[Records from a collection]
§ §
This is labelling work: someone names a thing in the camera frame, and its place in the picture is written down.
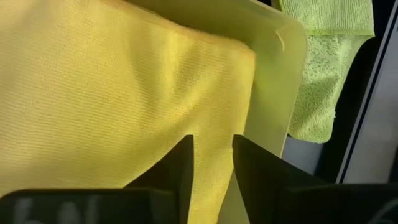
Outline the yellow microfiber towel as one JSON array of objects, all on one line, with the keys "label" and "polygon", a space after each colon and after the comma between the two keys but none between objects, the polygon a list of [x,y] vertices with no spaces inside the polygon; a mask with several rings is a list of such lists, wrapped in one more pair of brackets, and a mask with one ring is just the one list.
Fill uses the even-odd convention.
[{"label": "yellow microfiber towel", "polygon": [[254,67],[123,0],[0,0],[0,196],[124,187],[191,134],[188,224],[216,224]]}]

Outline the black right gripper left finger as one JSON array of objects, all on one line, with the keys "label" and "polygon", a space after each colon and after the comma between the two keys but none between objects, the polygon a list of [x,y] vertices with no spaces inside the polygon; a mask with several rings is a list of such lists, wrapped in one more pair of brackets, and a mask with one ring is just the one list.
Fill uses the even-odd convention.
[{"label": "black right gripper left finger", "polygon": [[187,224],[193,136],[118,189],[23,189],[0,198],[0,224]]}]

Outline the yellow translucent plastic bin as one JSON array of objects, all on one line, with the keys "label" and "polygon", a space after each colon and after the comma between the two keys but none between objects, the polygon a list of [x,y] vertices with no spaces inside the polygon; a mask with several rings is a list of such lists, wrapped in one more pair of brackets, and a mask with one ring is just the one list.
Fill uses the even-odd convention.
[{"label": "yellow translucent plastic bin", "polygon": [[304,28],[258,0],[122,0],[183,26],[238,39],[257,55],[244,135],[281,156],[307,53]]}]

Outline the lime green microfiber towel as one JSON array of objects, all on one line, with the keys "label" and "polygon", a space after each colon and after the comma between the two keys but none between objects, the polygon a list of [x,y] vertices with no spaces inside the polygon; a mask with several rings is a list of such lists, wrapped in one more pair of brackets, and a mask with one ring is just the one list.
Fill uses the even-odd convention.
[{"label": "lime green microfiber towel", "polygon": [[303,25],[307,58],[289,136],[325,143],[336,104],[360,47],[375,36],[372,0],[271,0]]}]

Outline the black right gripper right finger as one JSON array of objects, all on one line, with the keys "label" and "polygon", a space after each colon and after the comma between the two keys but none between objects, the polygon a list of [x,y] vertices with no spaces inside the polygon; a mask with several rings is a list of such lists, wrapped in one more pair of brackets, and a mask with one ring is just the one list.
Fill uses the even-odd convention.
[{"label": "black right gripper right finger", "polygon": [[398,224],[398,184],[331,184],[242,135],[234,172],[250,224]]}]

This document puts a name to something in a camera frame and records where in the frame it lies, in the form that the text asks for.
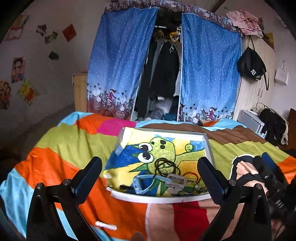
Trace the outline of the white hair clip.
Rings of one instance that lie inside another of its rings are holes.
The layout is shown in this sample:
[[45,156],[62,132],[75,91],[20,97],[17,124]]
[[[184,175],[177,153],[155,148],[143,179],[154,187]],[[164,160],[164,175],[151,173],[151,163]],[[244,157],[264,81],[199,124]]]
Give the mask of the white hair clip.
[[104,223],[102,221],[96,221],[95,225],[100,227],[100,228],[106,228],[109,230],[117,230],[118,226],[117,225],[112,225],[112,224],[108,224],[108,223]]

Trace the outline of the grey hair clip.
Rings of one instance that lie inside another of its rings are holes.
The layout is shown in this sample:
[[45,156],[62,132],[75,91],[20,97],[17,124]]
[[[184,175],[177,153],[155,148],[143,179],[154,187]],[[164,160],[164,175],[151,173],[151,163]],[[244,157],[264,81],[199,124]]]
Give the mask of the grey hair clip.
[[168,174],[165,181],[165,186],[168,188],[168,193],[177,195],[182,192],[186,185],[186,178],[176,174]]

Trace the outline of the black clothes heap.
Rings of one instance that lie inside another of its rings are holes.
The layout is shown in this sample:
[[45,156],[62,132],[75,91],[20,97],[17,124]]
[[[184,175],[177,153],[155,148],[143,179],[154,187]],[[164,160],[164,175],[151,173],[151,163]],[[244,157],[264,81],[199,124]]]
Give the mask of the black clothes heap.
[[288,123],[276,111],[264,108],[259,113],[260,120],[264,123],[263,132],[266,132],[265,139],[277,146],[288,143]]

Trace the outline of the white storage box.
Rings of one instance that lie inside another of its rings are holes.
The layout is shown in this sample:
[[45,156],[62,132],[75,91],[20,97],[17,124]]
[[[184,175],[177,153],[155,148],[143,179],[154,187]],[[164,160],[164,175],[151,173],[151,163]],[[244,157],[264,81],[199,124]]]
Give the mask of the white storage box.
[[248,110],[240,110],[237,121],[244,126],[251,129],[253,132],[258,134],[260,137],[265,138],[267,131],[263,131],[264,122],[260,120],[256,113]]

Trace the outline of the yellow cartoon poster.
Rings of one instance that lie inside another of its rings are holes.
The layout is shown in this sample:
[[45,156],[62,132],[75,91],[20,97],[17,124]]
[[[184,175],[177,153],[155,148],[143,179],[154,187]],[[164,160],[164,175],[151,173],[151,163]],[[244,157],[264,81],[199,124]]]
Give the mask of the yellow cartoon poster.
[[26,79],[23,80],[22,84],[17,91],[18,96],[20,96],[27,104],[32,104],[32,101],[39,94],[37,90],[31,85]]

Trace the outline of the wooden cabinet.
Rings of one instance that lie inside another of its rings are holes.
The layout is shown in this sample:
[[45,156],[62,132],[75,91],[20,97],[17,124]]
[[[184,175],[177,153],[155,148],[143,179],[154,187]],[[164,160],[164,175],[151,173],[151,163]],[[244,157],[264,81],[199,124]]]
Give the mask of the wooden cabinet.
[[74,87],[75,111],[87,112],[87,74],[74,74],[72,85]]

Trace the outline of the right blue wardrobe curtain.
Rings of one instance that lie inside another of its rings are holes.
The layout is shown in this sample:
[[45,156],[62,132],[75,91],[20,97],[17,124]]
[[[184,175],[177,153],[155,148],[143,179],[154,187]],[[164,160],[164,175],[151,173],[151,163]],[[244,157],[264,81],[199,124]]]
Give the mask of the right blue wardrobe curtain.
[[178,121],[232,119],[237,99],[241,37],[197,15],[182,15]]

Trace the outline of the blue wardrobe curtain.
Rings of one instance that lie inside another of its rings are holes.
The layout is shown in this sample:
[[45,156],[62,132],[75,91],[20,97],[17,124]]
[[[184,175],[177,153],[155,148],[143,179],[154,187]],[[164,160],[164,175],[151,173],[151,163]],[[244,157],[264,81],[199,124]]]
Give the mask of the blue wardrobe curtain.
[[178,121],[232,119],[237,99],[241,37],[197,15],[182,15]]
[[157,13],[152,7],[102,15],[88,67],[88,112],[130,120]]

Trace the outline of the anime poster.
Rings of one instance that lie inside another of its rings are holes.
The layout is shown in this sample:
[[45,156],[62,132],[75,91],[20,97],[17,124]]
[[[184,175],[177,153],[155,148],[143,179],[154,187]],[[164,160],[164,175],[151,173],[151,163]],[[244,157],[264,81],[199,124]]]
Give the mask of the anime poster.
[[25,79],[25,57],[17,57],[13,59],[13,65],[11,70],[11,83],[23,81]]

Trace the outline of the hanging dark clothes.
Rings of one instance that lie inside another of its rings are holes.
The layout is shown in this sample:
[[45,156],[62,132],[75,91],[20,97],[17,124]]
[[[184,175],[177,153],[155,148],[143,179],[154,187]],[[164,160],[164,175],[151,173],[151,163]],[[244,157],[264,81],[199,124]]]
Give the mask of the hanging dark clothes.
[[160,8],[140,81],[137,121],[177,118],[182,64],[182,13]]

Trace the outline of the left blue wardrobe curtain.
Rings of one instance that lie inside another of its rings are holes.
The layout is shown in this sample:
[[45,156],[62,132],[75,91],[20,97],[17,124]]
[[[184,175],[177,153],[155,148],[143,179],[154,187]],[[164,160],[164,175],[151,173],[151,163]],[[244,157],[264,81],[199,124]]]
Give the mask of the left blue wardrobe curtain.
[[152,7],[102,15],[88,67],[88,112],[130,120],[157,13]]

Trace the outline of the pink clothes pile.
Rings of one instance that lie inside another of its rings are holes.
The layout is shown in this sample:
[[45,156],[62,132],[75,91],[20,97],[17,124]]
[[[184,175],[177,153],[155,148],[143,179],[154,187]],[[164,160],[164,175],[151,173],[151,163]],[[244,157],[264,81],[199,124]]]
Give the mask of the pink clothes pile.
[[232,21],[235,27],[238,27],[244,35],[254,35],[263,38],[263,32],[259,25],[259,19],[251,13],[239,9],[235,11],[228,11],[227,18]]

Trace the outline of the black drawstring bag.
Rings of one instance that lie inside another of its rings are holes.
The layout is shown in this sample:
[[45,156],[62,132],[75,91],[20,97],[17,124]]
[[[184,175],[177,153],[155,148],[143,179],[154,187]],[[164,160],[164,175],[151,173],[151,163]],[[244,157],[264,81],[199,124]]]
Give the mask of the black drawstring bag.
[[255,51],[252,37],[249,35],[248,45],[241,57],[237,61],[238,72],[249,79],[259,81],[264,78],[265,89],[269,90],[269,77],[266,78],[267,68]]

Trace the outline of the wall photo right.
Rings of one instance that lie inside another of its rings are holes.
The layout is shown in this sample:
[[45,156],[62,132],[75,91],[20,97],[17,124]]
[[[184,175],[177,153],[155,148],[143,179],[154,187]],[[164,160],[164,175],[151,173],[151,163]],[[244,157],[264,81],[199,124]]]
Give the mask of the wall photo right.
[[58,33],[53,31],[52,34],[45,36],[45,44],[49,44],[50,42],[57,39]]

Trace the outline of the wall photo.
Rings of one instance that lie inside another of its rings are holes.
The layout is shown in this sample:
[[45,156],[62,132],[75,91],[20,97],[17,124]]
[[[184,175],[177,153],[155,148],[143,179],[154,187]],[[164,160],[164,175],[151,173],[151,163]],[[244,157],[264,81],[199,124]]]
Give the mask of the wall photo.
[[58,33],[53,31],[52,34],[45,36],[45,44],[49,44],[50,42],[57,39]]
[[46,34],[46,30],[47,30],[47,25],[43,24],[43,25],[38,25],[36,32],[39,33],[42,37],[44,37],[44,35]]
§ §
TO DO:
Find every line in the records that has the word "camera". Copy those lines.

RESPONSE FOR THIS EXERCISE:
This is labelling work: someone names a thing in the camera frame, and its place in the picture is written down.
This document puts a name to something in a camera frame and records where in the frame it lies, in the form that the text asks for.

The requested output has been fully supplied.